*TASK*
Return, from the data below, each line that contains the word "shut".

*EXTRACTED RECORDS*
= Beginning of Section =
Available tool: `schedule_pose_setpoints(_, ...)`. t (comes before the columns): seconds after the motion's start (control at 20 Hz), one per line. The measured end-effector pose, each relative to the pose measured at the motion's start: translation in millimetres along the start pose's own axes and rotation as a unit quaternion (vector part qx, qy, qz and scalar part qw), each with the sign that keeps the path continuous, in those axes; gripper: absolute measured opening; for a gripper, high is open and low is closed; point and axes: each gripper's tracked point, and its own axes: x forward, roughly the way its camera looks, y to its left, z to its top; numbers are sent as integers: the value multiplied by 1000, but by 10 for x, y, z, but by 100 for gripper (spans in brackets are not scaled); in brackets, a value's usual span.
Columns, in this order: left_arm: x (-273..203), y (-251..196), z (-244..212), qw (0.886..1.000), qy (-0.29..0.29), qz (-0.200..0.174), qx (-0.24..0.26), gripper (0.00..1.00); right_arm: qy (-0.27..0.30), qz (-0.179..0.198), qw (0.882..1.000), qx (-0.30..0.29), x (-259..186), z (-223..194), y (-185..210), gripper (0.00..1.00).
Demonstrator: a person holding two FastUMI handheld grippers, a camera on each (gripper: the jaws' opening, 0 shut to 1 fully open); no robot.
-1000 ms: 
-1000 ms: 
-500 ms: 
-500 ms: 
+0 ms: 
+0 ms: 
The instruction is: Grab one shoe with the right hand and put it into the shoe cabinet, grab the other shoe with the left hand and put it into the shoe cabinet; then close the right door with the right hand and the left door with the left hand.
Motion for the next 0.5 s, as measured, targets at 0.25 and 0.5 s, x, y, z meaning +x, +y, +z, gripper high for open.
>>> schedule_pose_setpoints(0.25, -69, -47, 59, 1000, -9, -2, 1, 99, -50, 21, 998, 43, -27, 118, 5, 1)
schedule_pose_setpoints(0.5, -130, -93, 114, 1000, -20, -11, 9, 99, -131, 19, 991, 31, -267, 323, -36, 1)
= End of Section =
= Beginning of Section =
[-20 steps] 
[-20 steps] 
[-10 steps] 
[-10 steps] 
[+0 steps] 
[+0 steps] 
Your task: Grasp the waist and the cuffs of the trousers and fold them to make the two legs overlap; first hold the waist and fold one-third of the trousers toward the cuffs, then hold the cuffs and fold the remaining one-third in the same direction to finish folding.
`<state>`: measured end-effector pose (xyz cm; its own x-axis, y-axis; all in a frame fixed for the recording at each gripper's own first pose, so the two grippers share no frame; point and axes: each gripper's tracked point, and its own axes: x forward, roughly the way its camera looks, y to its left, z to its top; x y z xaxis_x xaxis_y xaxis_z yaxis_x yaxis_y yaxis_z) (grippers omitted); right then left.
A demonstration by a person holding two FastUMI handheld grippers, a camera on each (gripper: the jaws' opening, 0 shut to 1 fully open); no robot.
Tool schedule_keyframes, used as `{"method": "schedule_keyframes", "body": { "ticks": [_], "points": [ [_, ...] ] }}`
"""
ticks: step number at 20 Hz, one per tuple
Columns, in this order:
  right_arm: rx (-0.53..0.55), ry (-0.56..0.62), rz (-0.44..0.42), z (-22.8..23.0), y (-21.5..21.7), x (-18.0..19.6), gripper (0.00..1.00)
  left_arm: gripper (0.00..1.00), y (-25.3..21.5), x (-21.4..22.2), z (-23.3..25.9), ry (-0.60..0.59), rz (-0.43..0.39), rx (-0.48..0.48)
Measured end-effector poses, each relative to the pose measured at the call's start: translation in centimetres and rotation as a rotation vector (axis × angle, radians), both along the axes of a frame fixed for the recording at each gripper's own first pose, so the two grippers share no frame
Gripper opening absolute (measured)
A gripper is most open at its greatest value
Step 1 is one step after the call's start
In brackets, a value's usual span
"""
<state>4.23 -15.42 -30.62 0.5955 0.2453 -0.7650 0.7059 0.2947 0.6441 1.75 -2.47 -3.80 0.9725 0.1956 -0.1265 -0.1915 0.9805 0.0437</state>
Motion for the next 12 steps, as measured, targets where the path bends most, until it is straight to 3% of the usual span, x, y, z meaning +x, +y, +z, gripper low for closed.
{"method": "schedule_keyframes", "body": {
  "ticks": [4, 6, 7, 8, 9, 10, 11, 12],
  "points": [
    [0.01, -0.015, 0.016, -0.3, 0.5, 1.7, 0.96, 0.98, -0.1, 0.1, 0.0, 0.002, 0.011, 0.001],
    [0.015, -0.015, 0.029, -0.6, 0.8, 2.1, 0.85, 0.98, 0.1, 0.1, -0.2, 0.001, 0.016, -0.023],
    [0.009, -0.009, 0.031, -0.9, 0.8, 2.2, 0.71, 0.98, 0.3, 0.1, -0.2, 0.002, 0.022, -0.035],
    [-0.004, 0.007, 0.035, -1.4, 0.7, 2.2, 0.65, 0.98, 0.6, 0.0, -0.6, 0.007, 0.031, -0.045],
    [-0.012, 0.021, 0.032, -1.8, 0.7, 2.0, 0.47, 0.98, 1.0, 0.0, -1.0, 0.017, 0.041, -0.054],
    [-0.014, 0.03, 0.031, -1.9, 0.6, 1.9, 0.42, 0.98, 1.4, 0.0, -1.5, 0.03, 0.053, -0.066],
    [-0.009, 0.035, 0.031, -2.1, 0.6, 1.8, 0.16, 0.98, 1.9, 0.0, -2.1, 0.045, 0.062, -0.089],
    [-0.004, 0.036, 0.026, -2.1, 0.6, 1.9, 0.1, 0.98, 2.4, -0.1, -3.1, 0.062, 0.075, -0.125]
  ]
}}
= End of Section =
*EXPECTED OUTPUT*
Demonstrator: a person holding two FastUMI handheld grippers, a camera on each (gripper: the jaws' opening, 0 shut to 1 fully open); no robot.
A demonstration by a person holding two FastUMI handheld grippers, a camera on each (gripper: the jaws' opening, 0 shut to 1 fully open); no robot.

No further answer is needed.